> Data block:

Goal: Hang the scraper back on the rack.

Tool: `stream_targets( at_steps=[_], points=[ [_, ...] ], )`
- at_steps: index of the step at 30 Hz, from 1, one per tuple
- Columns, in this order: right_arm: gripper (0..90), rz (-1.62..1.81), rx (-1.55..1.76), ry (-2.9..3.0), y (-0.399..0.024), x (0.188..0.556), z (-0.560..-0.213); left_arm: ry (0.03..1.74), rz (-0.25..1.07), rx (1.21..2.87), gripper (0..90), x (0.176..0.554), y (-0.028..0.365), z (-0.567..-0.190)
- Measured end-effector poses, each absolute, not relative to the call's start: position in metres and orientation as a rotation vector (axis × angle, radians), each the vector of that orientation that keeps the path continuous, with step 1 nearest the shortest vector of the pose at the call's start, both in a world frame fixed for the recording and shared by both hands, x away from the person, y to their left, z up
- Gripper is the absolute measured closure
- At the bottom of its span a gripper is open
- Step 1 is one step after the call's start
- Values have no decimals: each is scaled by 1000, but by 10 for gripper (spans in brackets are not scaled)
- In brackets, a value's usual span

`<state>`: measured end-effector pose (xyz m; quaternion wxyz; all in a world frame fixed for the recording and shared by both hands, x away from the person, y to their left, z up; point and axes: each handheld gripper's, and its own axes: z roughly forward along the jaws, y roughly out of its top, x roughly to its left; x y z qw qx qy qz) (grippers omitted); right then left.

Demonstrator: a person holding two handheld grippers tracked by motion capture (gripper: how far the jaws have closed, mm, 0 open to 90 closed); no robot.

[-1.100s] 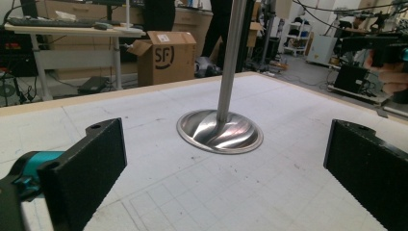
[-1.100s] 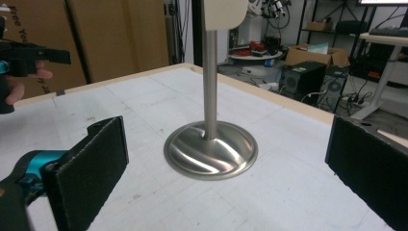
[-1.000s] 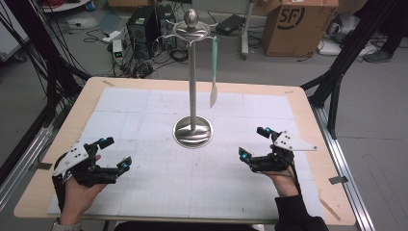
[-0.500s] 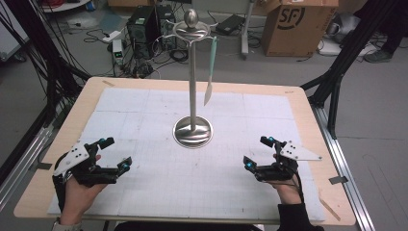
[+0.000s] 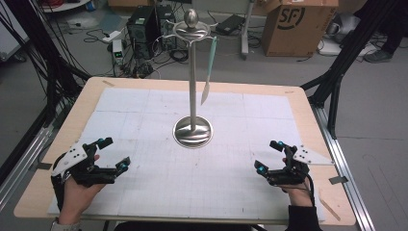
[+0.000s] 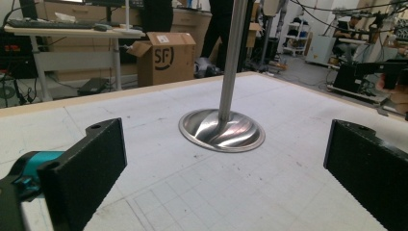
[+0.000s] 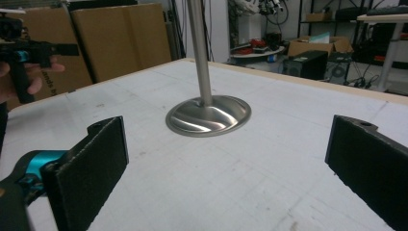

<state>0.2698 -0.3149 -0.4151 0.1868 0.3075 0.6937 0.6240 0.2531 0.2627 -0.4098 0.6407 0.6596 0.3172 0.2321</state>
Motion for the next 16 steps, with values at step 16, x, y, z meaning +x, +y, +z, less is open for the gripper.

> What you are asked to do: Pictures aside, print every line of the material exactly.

> Solution to the problem:
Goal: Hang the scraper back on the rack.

Tool: `stream_targets( at_steps=[_], points=[ [_, ...] ], )`
- at_steps: index of the step at 30 Hz, from 1, one per tuple
- Columns, in this order: right_arm: gripper (0..90), rz (-1.62..1.81), rx (-1.55..1.76), ry (-2.9..3.0), y (-0.399..0.024), x (0.188..0.556), z (-0.560..-0.213); left_arm: ry (0.03..1.74), rz (-0.25..1.07), rx (1.21..2.87), gripper (0..90), x (0.176..0.554), y (-0.028..0.365), z (-0.567..-0.190)
- Measured end-effector poses, each absolute, not relative to the call's start: position in metres and orientation as a rotation vector (axis × angle, radians), each the vector of that orientation that keeps the path continuous, with step 1 nearest the shortest vector of the pose at the call's start, both in a world frame fixed for the recording and shared by both hands, x away from the person, y to their left, z up
- Gripper is the absolute measured closure
- At the bottom of its span a gripper is open
- Step 1 is one step after the call's start
- Values have no decimals: each is scaled by 1000, but by 10 for gripper (spans in brackets are not scaled)
- In brackets, a value's usual span

`<state>`: measured end-effector pose (xyz m; quaternion wxyz; all in a world frame fixed for the recording and shared by both hands, x away from the person, y to their left, z up; point and axes: each handheld gripper's, and its own axes: z roughly forward along the jaws, y roughly out of its top, x roughly to its left; x y z qw qx qy qz) (grippers omitted); right then left.

Demonstrator: a person holding two handheld grippers tracked by motion capture (gripper: how far the jaws have closed, mm, 0 open to 90 closed); no robot.

[-1.100s] 
[-1.100s] 
[-1.000s] 
[-0.500s] 
[+0.000s] 
[+0.000s] 
[+0.000s] 

<state>0.2698 -0.3149 -0.4151 0.1868 0.3075 0.6937 0.6240 0.2531 0.2627 -0.4098 0.6407 0.6596 0.3172 0.2321</state>
Motion for the next 16 steps, with values at step 16, x, y, z meaning +x, +y, +z, less is open for the gripper.

The response is now done.